Exercise instructions
Your response should consist of the lines below, printed exactly.

Dataset content
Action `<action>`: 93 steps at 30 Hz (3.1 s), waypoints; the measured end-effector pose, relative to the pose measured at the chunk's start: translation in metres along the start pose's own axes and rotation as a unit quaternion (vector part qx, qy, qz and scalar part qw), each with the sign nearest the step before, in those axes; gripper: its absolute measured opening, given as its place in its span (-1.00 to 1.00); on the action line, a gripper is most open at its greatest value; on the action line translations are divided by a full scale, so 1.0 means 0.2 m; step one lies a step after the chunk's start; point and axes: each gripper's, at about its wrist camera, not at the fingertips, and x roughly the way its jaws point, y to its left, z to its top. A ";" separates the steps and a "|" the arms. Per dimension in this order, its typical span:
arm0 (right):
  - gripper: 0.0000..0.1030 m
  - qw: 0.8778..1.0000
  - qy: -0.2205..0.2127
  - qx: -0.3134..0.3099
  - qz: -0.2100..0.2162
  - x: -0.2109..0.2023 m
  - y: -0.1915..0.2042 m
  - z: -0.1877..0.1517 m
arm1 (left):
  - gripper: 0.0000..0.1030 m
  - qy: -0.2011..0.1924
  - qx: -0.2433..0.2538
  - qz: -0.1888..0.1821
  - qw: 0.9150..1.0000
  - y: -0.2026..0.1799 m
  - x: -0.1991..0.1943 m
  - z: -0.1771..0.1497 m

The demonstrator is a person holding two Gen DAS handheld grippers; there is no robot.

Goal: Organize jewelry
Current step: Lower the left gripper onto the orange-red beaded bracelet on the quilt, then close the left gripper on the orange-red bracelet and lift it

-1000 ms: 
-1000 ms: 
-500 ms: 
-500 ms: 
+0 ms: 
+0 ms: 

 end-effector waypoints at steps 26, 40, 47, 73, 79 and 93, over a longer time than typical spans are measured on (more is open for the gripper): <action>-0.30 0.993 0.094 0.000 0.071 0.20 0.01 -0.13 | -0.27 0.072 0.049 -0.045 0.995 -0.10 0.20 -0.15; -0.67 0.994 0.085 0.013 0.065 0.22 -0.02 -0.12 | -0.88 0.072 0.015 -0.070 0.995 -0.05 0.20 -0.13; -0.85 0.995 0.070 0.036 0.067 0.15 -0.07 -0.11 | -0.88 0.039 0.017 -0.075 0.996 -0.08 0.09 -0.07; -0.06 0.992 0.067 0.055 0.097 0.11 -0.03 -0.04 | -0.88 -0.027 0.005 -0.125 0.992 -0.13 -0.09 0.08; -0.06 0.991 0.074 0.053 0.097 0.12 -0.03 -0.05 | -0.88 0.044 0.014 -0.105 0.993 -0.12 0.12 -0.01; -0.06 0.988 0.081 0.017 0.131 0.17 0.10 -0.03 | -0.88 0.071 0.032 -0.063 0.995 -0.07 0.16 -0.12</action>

Output of the exercise
Action `<action>`: 93 steps at 30 Hz (3.1 s), waypoints; the measured end-effector pose, relative to the pose measured at the chunk's start: translation in metres along the start pose's own axes and rotation as a unit quaternion (vector part qx, qy, qz and scalar part qw), each with the sign nearest the step before, in those axes; gripper: its absolute measured opening, given as its place in its span (-1.00 to 1.00); on the action line, a gripper is most open at its greatest value; on the action line translations are divided by a full scale, so 1.0 means 0.2 m; step one lies a step after the chunk's start; point and axes: each gripper's, at about its wrist camera, not at the fingertips, and x roughly the way its jaws point, y to its left, z to its top. A ";" separates the steps and a "|" the arms. Per dimension in this order, its typical span:
arm0 (right):
  - gripper: 0.0000..0.1030 m
  - qw: 0.8778..1.0000
  - qy: -0.2205..0.2127
  - qx: -0.3134..0.3099
  - qz: -0.2100..0.2162
  - x: -0.2109..0.2023 m
  - y: -0.1915..0.2042 m
  - z: -0.1877..0.1517 m
arm1 (left):
  - gripper: 0.0000..0.1030 m
  - qy: -0.2011..0.1924
  - qx: -0.2433..0.2538
  - qz: -0.1888..0.1821
  - qw: 0.9150..1.0000
  - y: -0.2026..0.1799 m
  - x: -0.1991..0.1943 m
  - z: -0.1771..0.1497 m

The demonstrator is a person holding two Gen DAS handheld grippers; there is no robot.

Goal: Organize jewelry
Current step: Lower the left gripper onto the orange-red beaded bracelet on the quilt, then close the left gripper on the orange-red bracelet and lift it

-1000 ms: 
-1000 ms: 
-500 ms: 
-500 ms: 
+0 ms: 
+0 ms: 

 end-effector waypoints at steps 26, 40, 47, 73, 79 and 93, over a longer time than typical spans are measured on (more is open for the gripper): <action>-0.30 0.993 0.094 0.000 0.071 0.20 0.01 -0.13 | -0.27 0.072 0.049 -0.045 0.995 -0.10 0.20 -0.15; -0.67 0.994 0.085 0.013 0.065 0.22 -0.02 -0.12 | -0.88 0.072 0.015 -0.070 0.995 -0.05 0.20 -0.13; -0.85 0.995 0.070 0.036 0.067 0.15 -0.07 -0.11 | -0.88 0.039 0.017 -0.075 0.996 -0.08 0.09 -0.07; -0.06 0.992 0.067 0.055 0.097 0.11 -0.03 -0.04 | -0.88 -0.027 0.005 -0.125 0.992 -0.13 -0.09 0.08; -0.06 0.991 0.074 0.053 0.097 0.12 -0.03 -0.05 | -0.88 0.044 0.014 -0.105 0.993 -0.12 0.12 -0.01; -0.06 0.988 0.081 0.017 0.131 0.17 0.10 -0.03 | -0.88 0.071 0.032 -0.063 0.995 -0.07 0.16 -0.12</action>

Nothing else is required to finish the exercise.